While MBA applicants generally prepare for fit and even sometimes behavioral interview questions, there is a another, lesser known interview type that exists: the business case interview.
A business case interview question involves a brief and easily summarized business problem that an applicant must explore and explain. Generally, such questions do not have “correct” or “incorrect” answers; the interviewer seeks to hear and ascertain an applicant's ability to think through a business problem...on the spot.
In a very recent and real example of a business case question, an interviewer at Notre Dame’s MBA program asked an applicant the following:
“You are a manufacturer of golf balls. Sales are up 10% but market share is down 14%. What would you look at and do to correct this?”
The first step in answering a business case question like this is to frame the issue. Show that you understand the problem and can articulate that understanding.
The problem here is the market for your product is growing and even though your sales are growing, they are not growing fast enough to keep up.

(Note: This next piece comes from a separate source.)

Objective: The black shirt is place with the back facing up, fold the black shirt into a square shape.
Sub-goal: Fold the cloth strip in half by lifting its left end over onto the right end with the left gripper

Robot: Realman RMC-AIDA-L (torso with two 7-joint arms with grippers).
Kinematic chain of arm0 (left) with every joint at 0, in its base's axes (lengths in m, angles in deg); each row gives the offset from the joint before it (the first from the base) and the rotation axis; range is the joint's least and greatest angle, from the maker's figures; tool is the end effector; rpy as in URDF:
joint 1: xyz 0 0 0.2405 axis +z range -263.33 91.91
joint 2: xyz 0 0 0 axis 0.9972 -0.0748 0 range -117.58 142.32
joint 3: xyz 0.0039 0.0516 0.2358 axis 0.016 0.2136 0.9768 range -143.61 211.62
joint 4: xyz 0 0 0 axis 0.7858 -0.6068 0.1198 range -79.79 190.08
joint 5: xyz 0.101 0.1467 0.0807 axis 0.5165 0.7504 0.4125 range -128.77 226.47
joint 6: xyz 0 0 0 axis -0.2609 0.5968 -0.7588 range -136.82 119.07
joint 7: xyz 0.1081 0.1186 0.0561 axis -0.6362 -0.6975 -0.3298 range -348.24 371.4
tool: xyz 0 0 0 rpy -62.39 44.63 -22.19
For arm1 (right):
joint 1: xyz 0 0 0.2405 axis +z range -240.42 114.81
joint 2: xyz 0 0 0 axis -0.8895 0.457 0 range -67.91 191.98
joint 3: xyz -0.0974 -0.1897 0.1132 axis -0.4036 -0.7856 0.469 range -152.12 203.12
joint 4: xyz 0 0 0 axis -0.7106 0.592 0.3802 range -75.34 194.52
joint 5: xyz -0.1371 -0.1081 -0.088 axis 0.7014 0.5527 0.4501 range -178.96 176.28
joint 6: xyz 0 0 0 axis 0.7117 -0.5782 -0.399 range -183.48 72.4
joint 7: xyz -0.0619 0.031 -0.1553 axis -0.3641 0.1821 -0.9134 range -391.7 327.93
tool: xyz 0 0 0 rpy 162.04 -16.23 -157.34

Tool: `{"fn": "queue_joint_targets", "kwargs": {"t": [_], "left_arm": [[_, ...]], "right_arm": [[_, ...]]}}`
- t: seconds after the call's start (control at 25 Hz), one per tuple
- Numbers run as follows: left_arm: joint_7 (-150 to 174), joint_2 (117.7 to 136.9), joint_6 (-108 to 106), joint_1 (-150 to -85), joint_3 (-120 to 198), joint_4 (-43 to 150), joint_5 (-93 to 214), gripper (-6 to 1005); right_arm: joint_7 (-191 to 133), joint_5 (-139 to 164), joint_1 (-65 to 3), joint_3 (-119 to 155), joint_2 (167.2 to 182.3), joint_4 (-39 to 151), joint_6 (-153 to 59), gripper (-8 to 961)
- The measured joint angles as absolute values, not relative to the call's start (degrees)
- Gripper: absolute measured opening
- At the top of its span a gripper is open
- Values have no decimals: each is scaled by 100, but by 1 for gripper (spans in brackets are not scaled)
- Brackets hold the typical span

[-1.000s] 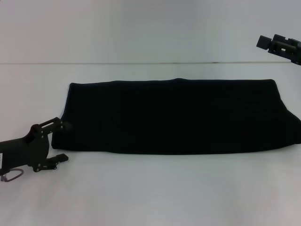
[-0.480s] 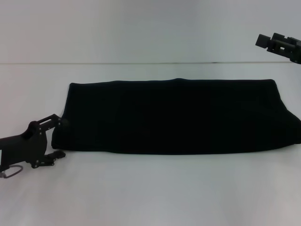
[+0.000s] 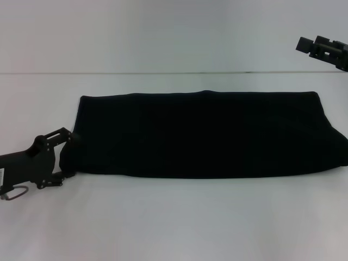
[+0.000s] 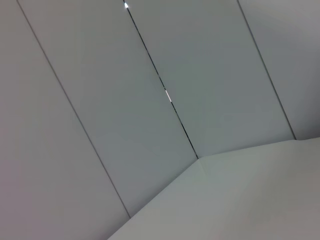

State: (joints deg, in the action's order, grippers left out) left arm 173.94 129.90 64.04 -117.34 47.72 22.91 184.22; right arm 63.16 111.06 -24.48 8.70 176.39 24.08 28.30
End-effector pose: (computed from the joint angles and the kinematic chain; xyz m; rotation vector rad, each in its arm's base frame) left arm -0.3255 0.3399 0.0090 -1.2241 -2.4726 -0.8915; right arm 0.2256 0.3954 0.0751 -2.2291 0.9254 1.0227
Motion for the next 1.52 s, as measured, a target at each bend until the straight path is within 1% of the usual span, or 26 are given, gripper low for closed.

You are not maintaining your share—meaning that you are not capturing the growth rate of the market. Since your share of the market is decreasing, that means your competitors are capturing more of the growth than you are. That’s the scenario. Now you need to walk through why this may be happening, how you would learn/confirm why this is happening, and what you can do about it.
In discussing the reasons for the above situation, you must show that you understand the breadth of business and business analysis, not just particular areas. Approach the issue like a funnel, dealing with the wide, broad issues first, then narrowing to granular concerns. Ideally, your answer should be non-linear. You should explore several issues as “apex points” that spawn sub-issues that also need to be explored. The mental image you should draw in structuring your answer is that of a branch analysis (like a factor tree in mathematics).
Start very broadly.
Prior to even delving into specifics of sales or marketing, start with the supply vs. demand issue. The first issue you should raise: do we have a demand problem or a supply problem? Don’t assume that your product is not as popular as your competitors’ or that your competitors are more innovative or better at branding—all of this may be true; however, you first need to examine whether you have a supply problem or a demand problem. If you have a supply problem, this means that you are not manufacturing enough product to meet demand. You would ascertain this by learning whether your sales channels are stocked out frequently. If this is the case, then you need to find out why: either you have supply chain issues, or you have a financing problem (not enough cash flow to produce enough product).
Examine the demand side.
If you are supplying enough product to your sales channels but still losing market share, then you are probably suffering from a lack of demand. This can be due to several causes: lack of product innovation, lack of product differentiation, poor product quality, lack of product varieties, poor branding, poor marketing, inadequate or poor salesforce, or wrong sales channels. You should run through each of these and discuss how you would identify it as a problem area and then what you might do to solve it. For example, if your competitors are selling stronger than you are in the same sales channels, then you have product, marketing, branding, or consumer education problems. If this is not the case, then you should examine whether your competitors’ have different and stronger sales channels.
To ascertain this you would compare sell-through rates and overall sales volumes for your competitors’ sales channels versus your sales channels. At each point, you should discuss how you would solve these problems. For example, if your product’s sales channels are not as attractive as those of your competitors, perhaps you need new salespeople who understand or maintain relations with those sales channels.
Demonstrate “business thinking.”
Think methodically and in a structured way. Finally, remember that there really is no right or wrong answer. The interviewer seeks to determine whether you can think through a problem, so rather than worrying about the right answers, focus on thinking through the problem the way a business manager would.
We understand that interviewing can be a nerve-racking process…Especially when presented with these types of questions. Even if you can feel your heart racing and your palms sweating, try not to let anxiety get the best of you.
Take deep breaths, focus on the problem at hand, and don’t start making wild guesses or speaking impulsively. Make sure you are listening carefully to the scenario presented to you and ask relevant questions. In doing so, you will make it clear that you are being purposeful about your answer. As you collect all the facts, take notes that you can refer back to as you formulate a response.
It’s also worth noting that the business case interview question is the perfect opportunity to showcase your quant skills. Prepare in advance by practicing your math and learning shortcuts for basic calculations. However, if mental math isn’t your strong suit, don’t stress. Spend time in preparation reading business news. Your understanding of current events will be just as (if not more) impressive than quick calculations.
Throughout your interview, pay close attention to your interviewers verbal cues and body language. If you keep your cool and work through your outline slowly, you may notice hints that you’re on the right track or way out in left field. If you get the impression you’re off base, ask more questions that could help steer you back in the right direction.
Above all, think out loud to show your interviewer your thought process. Because this type of interview question isn’t about getting the right answer, it’s essential that you demonstrate how you are working through the problem and show that you’ve considered all possible solutions to the scenario at hand.